# toby



## fallinstar (Nov 26, 2006)

tobys tesicals have gone, they were there yesterday and now there not there!


__________________________________________________
edit
no he hasnt been neutered or anything!
also hes not in any pain im so confused


----------



## OnlyOno (Apr 4, 2007)

um, because of a neuter, right...?


----------



## fallinstar (Nov 26, 2006)

no they were there last night defo, cuz he shoved them in my face being the gentalman he is and 2 day is just skin nothing there he hasnt been out 2day untill now


----------



## mnic001 (May 9, 2007)

I...wish I could explain this. It seems like something that might be cause for concern.


----------



## fallinstar (Nov 26, 2006)

have just spoke 2 stephanie and she sed it happend 2 1 ov her boys it happens wen they get nervous or cold but its still weird


----------



## jando426 (May 15, 2007)

Just like a human. They get cold then come up to the body for heat.

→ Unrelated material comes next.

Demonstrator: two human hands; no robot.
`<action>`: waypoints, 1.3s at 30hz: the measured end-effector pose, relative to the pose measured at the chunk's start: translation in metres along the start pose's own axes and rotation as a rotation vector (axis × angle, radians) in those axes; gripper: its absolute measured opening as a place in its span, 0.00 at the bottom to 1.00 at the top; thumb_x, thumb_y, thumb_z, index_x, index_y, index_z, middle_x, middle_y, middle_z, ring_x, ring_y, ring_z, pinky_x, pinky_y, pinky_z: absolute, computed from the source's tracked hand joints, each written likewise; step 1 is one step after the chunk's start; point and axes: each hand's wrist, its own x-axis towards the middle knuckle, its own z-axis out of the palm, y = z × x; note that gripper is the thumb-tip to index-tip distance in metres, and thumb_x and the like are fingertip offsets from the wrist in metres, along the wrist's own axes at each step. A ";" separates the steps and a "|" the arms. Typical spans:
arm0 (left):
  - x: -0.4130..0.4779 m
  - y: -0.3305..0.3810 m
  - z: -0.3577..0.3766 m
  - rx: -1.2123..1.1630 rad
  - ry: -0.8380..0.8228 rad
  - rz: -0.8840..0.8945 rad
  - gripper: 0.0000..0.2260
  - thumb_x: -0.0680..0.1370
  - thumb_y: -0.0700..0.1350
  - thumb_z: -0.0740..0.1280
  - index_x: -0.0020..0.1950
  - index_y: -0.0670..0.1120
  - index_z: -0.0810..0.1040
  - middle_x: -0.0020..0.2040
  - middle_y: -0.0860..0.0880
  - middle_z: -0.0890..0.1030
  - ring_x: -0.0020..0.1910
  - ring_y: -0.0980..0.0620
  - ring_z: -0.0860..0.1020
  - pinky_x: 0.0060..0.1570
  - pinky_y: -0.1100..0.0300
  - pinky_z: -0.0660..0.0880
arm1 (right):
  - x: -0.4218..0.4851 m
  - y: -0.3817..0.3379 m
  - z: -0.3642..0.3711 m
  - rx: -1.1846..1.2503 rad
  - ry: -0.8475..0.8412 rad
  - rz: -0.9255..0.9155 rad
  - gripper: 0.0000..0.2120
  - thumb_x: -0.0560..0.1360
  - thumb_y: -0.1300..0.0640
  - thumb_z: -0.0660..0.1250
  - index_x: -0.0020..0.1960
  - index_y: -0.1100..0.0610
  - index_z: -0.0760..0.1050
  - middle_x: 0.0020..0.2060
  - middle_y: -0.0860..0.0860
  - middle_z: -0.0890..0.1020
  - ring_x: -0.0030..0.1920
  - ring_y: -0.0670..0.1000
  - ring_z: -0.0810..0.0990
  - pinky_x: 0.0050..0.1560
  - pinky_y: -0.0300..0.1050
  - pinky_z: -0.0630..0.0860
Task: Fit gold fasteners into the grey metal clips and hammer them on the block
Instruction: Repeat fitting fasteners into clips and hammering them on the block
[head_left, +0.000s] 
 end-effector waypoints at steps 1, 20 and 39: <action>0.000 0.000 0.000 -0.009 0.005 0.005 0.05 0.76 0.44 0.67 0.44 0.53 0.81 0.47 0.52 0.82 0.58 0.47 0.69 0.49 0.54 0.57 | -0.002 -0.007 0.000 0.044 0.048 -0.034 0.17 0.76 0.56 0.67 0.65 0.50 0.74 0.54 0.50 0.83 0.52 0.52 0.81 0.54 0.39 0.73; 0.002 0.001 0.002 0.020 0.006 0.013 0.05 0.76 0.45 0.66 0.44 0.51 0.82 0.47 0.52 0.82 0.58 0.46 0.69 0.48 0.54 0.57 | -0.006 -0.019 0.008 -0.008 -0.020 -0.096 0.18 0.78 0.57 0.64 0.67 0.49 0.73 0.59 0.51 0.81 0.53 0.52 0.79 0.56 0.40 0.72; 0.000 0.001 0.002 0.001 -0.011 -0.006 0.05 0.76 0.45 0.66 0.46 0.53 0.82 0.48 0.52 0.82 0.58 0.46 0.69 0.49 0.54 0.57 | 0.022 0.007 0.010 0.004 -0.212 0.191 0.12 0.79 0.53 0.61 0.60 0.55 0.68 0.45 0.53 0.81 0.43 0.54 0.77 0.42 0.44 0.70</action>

I actually learned something in health class


----------



## fallinstar (Nov 26, 2006)

ahh good good im not so worryed now it was jsut a bit of a shock!


----------



## OnlyOno (Apr 4, 2007)

haha, yeah, there are muscles to pull them up, but i didn't think they'd completely disppear, lol. i do know that when it's hot out they drop so low it's absolutely nauseating, and i don't know why you wouldn't neuter a male rat because that is frankly just disgusting, but that's just me. lol.


----------



## LizLovesRats5 (Mar 28, 2007)

Ahahahahaha, this post is really funny.


----------



## Forensic (Apr 12, 2007)

OnlyOno said:


> haha, yeah, there are muscles to pull them up, but i didn't think they'd completely disppear, lol. i do know that when it's hot out they drop so low it's absolutely nauseating, and i don't know why you wouldn't neuter a male rat because that is frankly just disgusting, but that's just me. lol.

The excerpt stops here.